Symptomatisch für die Familien von Analphabeten sind Geldmangel bei hoher Kinderzahl, geringes Bildungsniveau der Eltern und Arbeitslosigkeit. Auch wird dieserorts dem geschriebenen Wort kaum Bedeutung beigemessen. Die Bedingungen für die Heranwachsenden sind über alle Maßen entwicklungshemmend. Vertrauen in die eigenen Fähigkeiten bleiben einschließlich des Selbstwertgefühls auf der Strecke. Das Schulversagen ist vorprogrammiert.

Unabhängig vom individuellen Einzelschicksal ist der permanente Anstieg der Analphabetenzahl in der Bundesrepublik auch von gesellschaftspolitischer Brisanz. Schreitet die Entwicklung ungehemmt voran, kann es zu einer Aufspaltung der Gesellschaft kommen mit sozialen Auseinandersetzungen im Gefolge, wie Soziologen befürchten.

Ein weiterer neuralgischer Punkt, der bundesrepublikanischen Analphabetismus speist, ist der ungebremste Zustrom ausländischer Mitbürger. Zum einen erhöht sich dadurch der Prozentsatz der Schriftunkundigen zum anderen wird das Bildungsniveau insbesondere in den multikulturellen Klassen herabgesenkt. Die drastischsten Beispiele liefern die Schulen der Haupstadt. Einige unter den Berliner Bildungsanstalten sind auf dem besten Weg Ghettos für Ausländerkinder zu werden. Unter den Bezirken mit hohen Ausländerquoten liegt Kreuzberg dabei mit 45,9 Prozent an der Spitze, dicht gefolgt von Wedding mit 42,1 Prozent und Tiergarten mit 36, 9 Prozent. Deutsch als Muttersprache sprechen an der Kreuzberger E.-O. Plauen-Grundschule beispielsweise nur noch 20 Prozent der ABC-Schützen. Dort wird jede Blume nur Blume genannt, weil Wörter wie Tulpe, Veilchen oder Rose zu schwer für ausländische Kinder sind.
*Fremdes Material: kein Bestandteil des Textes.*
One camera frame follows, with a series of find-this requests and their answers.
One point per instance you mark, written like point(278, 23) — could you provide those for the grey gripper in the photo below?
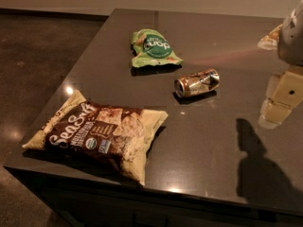
point(292, 42)

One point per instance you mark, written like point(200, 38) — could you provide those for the orange soda can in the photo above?
point(197, 83)

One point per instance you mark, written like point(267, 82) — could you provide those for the green chip bag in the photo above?
point(152, 48)

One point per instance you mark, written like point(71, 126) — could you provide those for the brown sea salt chip bag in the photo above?
point(121, 135)

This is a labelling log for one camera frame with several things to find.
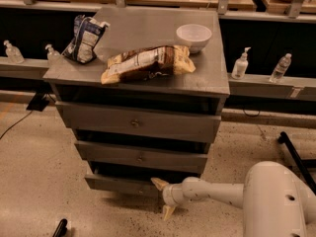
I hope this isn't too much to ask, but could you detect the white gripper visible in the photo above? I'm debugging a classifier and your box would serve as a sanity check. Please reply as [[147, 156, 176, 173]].
[[151, 178, 184, 221]]

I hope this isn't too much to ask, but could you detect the grey bottom drawer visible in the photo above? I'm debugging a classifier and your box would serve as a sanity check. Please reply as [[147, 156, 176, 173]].
[[85, 162, 199, 197]]

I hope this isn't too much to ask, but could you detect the grey drawer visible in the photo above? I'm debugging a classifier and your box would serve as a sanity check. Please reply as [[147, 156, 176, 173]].
[[75, 140, 207, 174], [56, 102, 221, 143], [85, 162, 199, 197]]

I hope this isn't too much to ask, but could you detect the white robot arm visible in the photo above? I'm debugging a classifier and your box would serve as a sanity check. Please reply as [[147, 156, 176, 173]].
[[151, 161, 316, 237]]

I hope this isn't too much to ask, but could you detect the grey middle drawer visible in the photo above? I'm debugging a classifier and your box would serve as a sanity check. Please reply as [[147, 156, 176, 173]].
[[75, 140, 207, 174]]

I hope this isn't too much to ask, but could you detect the grey top drawer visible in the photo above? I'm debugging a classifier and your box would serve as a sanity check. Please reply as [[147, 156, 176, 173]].
[[56, 102, 221, 143]]

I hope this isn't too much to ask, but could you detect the grey drawer cabinet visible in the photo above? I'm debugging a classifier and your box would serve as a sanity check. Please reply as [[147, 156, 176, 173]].
[[42, 6, 231, 183]]

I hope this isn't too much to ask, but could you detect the black object bottom edge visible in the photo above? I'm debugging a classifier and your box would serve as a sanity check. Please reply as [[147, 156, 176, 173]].
[[52, 218, 67, 237]]

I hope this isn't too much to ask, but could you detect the black stand leg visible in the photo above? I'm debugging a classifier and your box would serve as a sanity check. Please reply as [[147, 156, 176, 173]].
[[277, 131, 316, 195]]

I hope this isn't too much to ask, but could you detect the yellow brown chip bag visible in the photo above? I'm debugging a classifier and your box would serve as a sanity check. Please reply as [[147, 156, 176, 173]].
[[101, 45, 196, 84]]

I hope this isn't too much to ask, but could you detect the white pump bottle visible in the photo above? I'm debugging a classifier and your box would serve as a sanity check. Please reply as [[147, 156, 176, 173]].
[[231, 47, 250, 79]]

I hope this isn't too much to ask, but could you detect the black floor box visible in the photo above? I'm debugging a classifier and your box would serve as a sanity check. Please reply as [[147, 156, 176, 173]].
[[27, 93, 49, 112]]

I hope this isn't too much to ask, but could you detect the white bowl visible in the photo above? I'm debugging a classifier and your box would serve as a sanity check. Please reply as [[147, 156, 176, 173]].
[[176, 24, 212, 53]]

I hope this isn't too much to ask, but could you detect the clear pump bottle near cabinet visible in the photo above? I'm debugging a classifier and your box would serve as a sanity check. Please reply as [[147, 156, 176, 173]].
[[45, 43, 60, 63]]

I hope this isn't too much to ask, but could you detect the clear water bottle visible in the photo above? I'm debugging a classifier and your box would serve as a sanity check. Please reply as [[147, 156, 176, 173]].
[[269, 53, 291, 83]]

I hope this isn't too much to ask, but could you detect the blue white snack bag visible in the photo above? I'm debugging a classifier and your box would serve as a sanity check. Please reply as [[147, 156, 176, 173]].
[[62, 15, 110, 64]]

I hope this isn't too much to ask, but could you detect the clear pump bottle far left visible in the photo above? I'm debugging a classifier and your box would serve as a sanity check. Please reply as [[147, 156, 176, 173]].
[[3, 40, 25, 64]]

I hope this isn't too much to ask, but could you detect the black floor cable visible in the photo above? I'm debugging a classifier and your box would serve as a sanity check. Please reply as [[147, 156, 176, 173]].
[[0, 111, 34, 140]]

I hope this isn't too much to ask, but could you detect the grey shelf rail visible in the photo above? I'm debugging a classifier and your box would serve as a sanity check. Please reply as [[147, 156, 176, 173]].
[[0, 56, 316, 102]]

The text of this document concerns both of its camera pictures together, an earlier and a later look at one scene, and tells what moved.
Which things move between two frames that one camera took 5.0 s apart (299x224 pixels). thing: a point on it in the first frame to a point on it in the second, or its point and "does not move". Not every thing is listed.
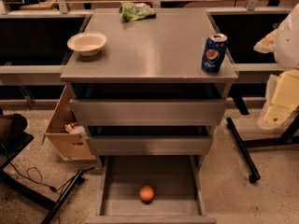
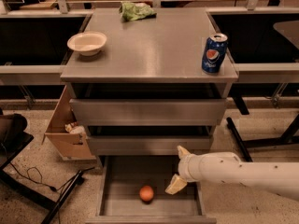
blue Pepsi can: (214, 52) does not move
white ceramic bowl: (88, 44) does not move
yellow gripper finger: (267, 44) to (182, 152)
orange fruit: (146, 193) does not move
Die Stiftung Lesen schlug bereits im vergangenen Jahr Alarm und beklagte die "dramatische Verschlechterung" der Lese- und Schreibfähigkeit in der Bundesrepublik. Doch dem Vernehmen nach berührte der Notruf nicht einmal die deutschen Schriftsteller.
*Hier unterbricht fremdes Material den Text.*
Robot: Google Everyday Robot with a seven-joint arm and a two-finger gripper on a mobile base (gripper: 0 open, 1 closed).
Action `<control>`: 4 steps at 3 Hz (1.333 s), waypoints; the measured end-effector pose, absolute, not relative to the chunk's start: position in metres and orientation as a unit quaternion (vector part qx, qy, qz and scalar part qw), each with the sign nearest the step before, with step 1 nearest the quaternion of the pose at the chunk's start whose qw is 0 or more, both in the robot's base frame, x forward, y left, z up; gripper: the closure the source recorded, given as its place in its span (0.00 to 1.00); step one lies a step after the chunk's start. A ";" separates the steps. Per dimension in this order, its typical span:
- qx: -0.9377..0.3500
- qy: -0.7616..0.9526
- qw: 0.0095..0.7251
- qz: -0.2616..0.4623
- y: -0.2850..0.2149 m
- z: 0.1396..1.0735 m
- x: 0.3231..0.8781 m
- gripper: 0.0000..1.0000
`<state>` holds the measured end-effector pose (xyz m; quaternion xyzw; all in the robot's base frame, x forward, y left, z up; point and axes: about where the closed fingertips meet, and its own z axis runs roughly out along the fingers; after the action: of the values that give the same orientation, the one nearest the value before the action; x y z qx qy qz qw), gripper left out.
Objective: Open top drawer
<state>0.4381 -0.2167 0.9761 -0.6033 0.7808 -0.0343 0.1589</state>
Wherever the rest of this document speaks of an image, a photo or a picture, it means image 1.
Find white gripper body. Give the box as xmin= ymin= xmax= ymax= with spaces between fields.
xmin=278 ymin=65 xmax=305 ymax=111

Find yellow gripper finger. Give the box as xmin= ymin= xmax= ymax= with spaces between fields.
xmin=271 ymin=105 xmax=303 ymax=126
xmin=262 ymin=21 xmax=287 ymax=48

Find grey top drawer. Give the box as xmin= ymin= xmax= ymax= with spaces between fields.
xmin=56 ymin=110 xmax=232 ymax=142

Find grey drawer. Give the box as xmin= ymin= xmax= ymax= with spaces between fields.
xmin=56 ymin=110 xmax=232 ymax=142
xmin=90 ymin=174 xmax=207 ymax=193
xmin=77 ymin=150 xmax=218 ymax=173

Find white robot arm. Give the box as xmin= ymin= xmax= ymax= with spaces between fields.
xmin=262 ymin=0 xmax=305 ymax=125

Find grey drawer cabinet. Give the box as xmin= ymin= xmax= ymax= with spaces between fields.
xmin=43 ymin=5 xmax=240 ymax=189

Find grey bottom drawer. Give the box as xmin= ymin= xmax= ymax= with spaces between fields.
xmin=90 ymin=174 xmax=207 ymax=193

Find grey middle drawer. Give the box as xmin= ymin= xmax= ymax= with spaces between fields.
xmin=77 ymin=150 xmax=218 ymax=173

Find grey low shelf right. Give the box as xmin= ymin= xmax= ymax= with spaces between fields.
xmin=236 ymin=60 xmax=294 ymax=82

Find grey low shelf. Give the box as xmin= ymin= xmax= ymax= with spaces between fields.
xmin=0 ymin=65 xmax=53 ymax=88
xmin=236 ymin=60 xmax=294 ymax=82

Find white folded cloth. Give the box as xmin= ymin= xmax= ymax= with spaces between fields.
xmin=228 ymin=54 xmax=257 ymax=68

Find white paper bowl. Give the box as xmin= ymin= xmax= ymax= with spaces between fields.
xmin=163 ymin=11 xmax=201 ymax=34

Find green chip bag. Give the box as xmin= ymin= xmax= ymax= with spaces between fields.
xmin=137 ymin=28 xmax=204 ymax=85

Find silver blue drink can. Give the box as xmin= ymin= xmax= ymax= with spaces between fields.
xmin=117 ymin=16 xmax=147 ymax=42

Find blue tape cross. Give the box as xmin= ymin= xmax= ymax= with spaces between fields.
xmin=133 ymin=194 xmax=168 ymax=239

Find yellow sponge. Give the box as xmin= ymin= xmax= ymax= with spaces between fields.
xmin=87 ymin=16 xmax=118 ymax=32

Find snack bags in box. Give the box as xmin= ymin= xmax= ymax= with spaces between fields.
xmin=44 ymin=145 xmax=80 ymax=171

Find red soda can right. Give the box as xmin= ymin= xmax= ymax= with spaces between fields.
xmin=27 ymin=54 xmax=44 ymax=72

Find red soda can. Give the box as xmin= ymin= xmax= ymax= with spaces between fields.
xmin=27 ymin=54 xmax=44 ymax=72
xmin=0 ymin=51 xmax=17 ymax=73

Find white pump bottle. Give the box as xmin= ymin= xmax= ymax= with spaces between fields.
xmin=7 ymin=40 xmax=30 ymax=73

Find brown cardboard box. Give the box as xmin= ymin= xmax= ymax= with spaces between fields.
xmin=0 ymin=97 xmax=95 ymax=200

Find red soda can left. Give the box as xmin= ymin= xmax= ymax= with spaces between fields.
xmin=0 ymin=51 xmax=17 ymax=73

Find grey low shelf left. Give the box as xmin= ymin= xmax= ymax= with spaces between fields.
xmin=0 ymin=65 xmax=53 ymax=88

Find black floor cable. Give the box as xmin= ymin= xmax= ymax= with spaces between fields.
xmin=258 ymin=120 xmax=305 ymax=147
Bis 1945 waren am Rathaus zu Eger die Worte von Felix Dahn zu lesen, die er der Stadt widmete:

Das höchste Gut des Mannes ist

sein Volk ,

Das höchste Gut des Volkes ist

sein Recht;

des Volkes Seele lebt in seiner

Sprache;

Dem Volk, dem Recht und

unserer Sprache treu

Fand uns der Tag, wird jeder

Tag uns finden

Wo sind dieser Tage die Wächter der deutschen Sprache, kapitulieren sie vor dem Heer der Analphabeten? Im besten Fall ist es ihnen peinlich, im schlimmsten ignorieren sie einfach im stillen Einvernehmen mit jenen, denen die Unbeholfenheit der Schriftunkundigen gerade recht kommt. In gewissen Kreisen kommt materielle Not zur Aufrechterhaltung revolutionärer Theorien nach wie vor gelegen.